At Longbridge all engines went through a paint line. I and/or my parents owned innumerable BMC cars, mostly Austins, through that era, and all of them were the standard green on everything, generator and starter motor included. But green wasn't the only colour. MG engines were painted black - the 1275cc in ncbugeye is black, since it came from a 1974 Midget. I am told Big Healeys ('C'-series engines) were painted a different shade of green. Morris engines were red (IMMSMR) and there were others of which I have no personal experience. So you would expect the original factory-fitted rocker cover gasket to be painted in whatever colour the engine received, but of course that would only last as long as the first significant overhaul. I do remember removing painted rocker cover gaskets when servicing reasonably new cars at the repair shop I worked at when I was at university in the late 1960s.

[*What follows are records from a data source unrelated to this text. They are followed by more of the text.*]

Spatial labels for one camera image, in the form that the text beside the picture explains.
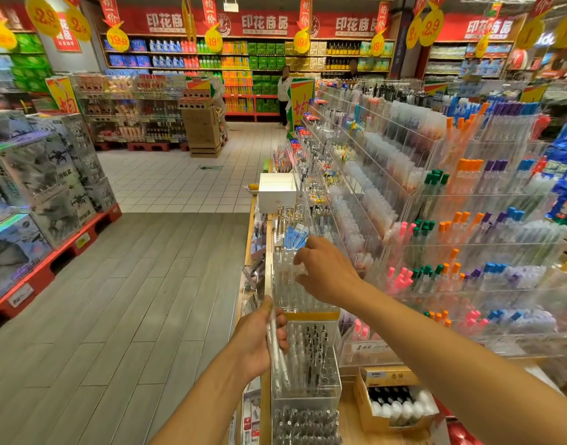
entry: white shirt
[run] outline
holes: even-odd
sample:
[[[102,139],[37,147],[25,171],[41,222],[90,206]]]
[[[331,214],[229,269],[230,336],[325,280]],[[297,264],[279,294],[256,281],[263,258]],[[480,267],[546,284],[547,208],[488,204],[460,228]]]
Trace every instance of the white shirt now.
[[[289,101],[289,96],[287,96],[287,90],[292,83],[292,77],[288,76],[285,81],[283,81],[283,76],[279,78],[277,82],[277,98],[279,101]]]

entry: person's left hand
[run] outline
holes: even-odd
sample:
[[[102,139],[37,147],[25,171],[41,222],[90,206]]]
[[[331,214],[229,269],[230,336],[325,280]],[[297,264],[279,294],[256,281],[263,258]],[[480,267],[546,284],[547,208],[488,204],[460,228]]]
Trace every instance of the person's left hand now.
[[[267,325],[273,309],[273,299],[268,295],[261,306],[247,316],[243,316],[236,325],[234,335],[230,339],[235,353],[239,357],[241,370],[246,383],[262,375],[269,369],[270,357],[267,348]],[[289,350],[287,343],[287,318],[281,308],[276,309],[277,340],[284,353]]]

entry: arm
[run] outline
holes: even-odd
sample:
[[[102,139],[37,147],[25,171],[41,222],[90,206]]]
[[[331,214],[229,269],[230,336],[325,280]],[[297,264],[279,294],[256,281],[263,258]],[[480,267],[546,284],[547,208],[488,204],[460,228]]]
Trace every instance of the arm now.
[[[162,426],[150,445],[181,443],[219,445],[244,387],[269,369],[265,333],[273,300],[266,297],[261,307],[244,316],[234,335],[195,382],[183,402]],[[277,311],[277,338],[286,351],[287,319]]]
[[[363,282],[326,239],[310,237],[294,263],[315,298],[356,314],[460,421],[488,445],[567,444],[567,398],[524,369]]]

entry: floor
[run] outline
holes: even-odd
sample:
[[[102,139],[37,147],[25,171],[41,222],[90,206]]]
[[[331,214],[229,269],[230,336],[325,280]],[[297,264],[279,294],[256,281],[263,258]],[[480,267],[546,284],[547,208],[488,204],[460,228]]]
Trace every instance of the floor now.
[[[218,159],[99,154],[124,215],[0,326],[0,445],[154,436],[231,334],[251,200],[241,187],[284,138],[233,124]]]

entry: ceiling light
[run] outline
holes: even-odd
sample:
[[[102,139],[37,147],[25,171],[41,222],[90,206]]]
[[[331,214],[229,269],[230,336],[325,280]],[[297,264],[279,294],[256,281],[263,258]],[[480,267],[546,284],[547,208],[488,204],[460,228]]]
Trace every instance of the ceiling light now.
[[[505,5],[528,5],[536,0],[461,0],[461,3],[503,3]]]

As for whether the manifolds were painted, you have to guess where they were fitted - at engine assembly at Longbridge, or at final assembly at Abingdon.

In ncbugeye's case the heat shield is black, but that could have been done separately at Abingdon. In fact the colour of the heat shield paint is a very slightly different greenish black whereas the rocker cover is plain black, so that is a logical conclusion.

Was the inlet manifold fitted at the same time as the heat shield? In ncbugeye's case, the inlet manifold appears to have no paint on it, and you would not expect the heat to have burned it off there, any more than on the spark-plug side of the cylinder head which is still black.

Exhaust? Was it fitted at Longbridge? My guess would be no. I think they would have put sticky-tape on the manifold face of the head and passed it down the paint line like that. Even if it was fitted and painted, of course you would expect it to have burned off.

How about the carburettors? There is no trace of black paint anywhere on the carburettors or linkage on ncbugeye. They may very well have been shipped in bulk from SU and set up by the Abingdon MG folks, after all they were the EXPERTS at all that stuff in those days.

More food for thought…
 
I have found traces of green paint on the intake manifold, only at the base next to the head. Of course the exhaust is that reddish burnt color so typical of exhaust manifolds. I dont think I will paint the intake, I personally like the natural aluminum look and it breaks up all that green.